= About this task =
Lines containing the word "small" in the data below: say how many, with no other text.

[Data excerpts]
Start of Block

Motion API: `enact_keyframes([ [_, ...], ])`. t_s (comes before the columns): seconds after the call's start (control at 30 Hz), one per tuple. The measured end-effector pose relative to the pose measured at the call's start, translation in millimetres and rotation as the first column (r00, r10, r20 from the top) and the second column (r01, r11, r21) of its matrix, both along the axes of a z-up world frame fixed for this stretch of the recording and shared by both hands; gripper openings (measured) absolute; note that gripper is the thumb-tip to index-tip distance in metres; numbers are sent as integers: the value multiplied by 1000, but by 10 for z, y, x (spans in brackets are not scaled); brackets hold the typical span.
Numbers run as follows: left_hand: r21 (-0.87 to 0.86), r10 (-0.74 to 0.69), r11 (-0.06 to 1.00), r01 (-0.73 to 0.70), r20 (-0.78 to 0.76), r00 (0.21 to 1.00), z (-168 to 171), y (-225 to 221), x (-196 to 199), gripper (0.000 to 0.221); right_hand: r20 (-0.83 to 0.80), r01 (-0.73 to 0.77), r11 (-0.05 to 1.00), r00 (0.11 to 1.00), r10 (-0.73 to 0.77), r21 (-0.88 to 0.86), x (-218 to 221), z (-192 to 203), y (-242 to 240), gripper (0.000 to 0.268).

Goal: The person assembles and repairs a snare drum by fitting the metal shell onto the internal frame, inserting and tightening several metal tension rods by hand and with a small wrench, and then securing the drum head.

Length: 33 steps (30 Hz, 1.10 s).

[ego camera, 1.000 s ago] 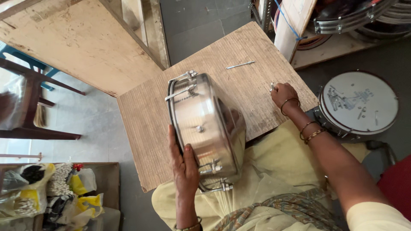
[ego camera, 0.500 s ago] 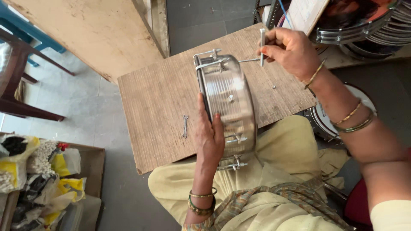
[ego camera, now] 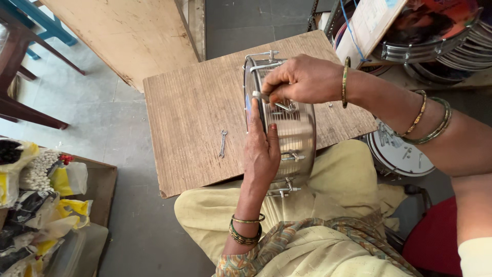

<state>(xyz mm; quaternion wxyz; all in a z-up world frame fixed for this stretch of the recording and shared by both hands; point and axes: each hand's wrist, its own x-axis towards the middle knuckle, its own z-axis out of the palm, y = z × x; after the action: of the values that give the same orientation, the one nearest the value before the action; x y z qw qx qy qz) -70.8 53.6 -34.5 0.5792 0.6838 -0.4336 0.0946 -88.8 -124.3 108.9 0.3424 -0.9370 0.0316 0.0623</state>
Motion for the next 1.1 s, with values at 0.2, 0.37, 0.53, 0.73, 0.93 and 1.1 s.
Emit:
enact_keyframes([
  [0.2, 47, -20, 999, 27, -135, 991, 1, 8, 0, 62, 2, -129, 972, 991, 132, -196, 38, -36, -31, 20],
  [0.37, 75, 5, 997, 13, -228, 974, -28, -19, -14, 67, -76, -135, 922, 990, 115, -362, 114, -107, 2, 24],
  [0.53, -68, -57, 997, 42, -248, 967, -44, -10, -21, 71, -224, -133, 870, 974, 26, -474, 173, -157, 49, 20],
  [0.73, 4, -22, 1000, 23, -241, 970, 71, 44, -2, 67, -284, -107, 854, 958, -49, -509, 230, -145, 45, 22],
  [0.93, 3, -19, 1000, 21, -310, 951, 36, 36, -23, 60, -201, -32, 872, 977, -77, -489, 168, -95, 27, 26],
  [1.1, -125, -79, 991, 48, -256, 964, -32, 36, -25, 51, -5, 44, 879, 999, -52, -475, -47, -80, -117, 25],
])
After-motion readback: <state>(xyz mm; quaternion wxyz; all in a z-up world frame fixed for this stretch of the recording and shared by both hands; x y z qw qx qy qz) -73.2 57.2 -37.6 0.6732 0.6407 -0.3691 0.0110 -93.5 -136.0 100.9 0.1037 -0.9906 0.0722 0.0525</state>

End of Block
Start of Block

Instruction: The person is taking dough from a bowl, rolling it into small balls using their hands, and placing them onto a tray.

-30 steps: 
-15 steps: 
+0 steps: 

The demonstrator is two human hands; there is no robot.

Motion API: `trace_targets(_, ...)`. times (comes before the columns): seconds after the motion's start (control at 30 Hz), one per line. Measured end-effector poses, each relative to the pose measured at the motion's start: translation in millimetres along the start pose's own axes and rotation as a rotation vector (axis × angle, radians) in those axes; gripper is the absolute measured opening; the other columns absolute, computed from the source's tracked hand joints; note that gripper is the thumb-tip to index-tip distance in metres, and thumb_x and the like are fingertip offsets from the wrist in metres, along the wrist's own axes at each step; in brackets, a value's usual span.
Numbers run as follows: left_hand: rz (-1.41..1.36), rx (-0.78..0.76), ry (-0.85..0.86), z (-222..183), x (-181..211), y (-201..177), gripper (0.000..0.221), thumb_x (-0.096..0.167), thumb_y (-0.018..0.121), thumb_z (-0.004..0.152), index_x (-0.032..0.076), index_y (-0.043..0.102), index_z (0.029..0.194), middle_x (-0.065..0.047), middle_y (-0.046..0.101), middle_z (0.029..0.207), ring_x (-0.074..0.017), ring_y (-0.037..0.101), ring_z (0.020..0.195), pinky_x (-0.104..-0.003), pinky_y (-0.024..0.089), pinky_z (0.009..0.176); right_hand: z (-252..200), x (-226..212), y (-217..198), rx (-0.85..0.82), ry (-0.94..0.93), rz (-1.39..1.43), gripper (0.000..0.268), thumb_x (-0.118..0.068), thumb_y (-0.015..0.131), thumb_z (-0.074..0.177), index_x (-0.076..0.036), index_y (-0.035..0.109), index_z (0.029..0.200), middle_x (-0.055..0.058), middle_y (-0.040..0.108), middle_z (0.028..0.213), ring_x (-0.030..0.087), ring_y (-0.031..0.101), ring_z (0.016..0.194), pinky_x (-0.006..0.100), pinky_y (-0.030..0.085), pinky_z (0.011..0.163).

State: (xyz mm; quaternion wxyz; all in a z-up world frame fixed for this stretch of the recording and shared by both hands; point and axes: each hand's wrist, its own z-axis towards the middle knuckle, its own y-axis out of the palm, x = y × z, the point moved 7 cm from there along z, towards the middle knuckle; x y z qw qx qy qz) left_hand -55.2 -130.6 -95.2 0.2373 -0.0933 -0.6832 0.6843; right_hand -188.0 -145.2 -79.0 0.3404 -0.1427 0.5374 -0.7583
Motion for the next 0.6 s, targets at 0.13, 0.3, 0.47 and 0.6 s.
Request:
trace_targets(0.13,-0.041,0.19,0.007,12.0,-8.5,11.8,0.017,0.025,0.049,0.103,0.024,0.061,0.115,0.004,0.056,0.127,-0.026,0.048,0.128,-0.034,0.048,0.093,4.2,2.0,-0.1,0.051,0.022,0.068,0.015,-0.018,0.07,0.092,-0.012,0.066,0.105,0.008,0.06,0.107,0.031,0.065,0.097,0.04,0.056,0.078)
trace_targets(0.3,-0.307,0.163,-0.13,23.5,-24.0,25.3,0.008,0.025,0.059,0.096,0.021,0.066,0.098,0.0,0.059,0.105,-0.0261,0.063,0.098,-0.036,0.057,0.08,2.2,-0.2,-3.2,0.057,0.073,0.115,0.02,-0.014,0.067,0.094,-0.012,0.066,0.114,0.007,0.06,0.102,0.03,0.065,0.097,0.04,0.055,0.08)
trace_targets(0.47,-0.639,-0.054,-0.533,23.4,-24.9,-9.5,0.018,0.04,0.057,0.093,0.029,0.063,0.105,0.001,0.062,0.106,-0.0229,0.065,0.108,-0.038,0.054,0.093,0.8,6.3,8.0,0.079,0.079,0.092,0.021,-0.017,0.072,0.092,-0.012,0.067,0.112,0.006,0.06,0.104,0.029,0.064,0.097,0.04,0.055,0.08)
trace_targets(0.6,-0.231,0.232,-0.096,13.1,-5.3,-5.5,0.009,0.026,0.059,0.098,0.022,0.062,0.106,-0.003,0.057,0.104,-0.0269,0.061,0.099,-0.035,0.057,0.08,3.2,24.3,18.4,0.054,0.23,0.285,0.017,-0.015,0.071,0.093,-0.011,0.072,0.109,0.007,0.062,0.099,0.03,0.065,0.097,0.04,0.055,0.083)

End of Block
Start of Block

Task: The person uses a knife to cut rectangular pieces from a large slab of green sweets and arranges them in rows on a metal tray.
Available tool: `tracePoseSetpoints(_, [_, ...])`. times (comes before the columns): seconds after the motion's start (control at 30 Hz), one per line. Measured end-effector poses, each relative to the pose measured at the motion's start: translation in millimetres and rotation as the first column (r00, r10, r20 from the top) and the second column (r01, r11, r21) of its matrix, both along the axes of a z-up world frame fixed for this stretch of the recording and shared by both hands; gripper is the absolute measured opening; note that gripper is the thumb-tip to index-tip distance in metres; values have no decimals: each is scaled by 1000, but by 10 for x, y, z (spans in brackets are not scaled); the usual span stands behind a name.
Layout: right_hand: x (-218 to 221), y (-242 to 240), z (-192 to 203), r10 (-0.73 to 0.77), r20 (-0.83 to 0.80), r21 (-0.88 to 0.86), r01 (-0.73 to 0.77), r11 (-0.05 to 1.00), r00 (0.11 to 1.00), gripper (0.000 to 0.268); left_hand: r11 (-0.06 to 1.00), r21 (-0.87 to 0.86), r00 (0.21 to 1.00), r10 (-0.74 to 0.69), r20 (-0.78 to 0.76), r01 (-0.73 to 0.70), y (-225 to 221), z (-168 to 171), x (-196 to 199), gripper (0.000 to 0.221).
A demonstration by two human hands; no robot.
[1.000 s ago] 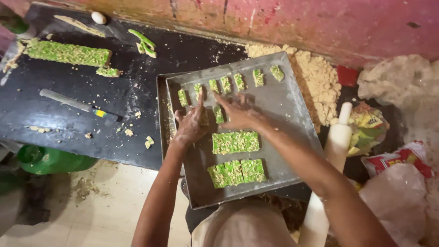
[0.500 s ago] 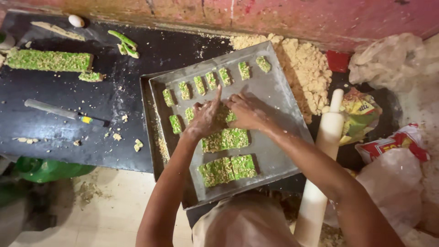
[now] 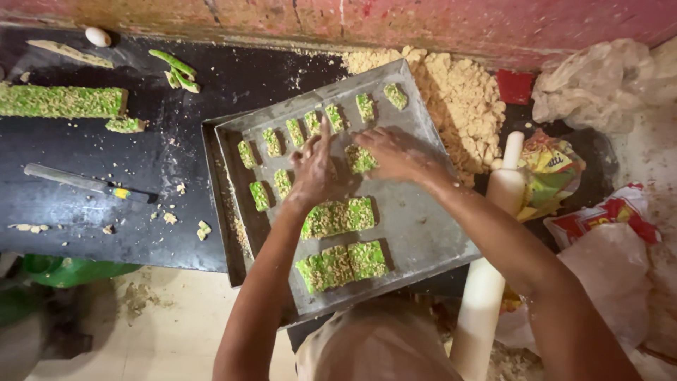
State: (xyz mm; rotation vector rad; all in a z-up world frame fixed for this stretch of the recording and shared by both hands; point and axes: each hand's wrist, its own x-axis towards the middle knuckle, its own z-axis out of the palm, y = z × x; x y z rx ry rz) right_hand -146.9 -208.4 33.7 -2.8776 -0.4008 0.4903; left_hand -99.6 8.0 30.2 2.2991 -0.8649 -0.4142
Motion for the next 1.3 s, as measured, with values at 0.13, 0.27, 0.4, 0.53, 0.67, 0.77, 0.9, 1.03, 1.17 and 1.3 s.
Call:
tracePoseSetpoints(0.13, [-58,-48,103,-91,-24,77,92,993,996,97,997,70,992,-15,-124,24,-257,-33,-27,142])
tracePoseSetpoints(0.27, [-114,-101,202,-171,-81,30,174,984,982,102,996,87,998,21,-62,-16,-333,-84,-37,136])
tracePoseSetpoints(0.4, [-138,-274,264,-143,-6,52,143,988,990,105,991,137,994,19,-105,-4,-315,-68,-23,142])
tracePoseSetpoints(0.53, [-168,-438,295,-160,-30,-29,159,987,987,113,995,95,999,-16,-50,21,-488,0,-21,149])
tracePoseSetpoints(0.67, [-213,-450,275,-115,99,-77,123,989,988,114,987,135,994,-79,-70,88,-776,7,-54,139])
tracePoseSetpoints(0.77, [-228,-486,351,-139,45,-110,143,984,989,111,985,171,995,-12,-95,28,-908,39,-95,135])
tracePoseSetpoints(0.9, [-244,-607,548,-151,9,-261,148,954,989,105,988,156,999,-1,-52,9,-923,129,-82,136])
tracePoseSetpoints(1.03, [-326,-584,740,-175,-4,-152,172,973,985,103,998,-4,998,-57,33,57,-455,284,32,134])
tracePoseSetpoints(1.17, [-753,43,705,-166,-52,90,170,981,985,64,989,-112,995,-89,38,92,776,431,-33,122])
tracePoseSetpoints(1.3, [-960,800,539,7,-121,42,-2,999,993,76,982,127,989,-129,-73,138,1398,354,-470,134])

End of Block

= Result of this task =
2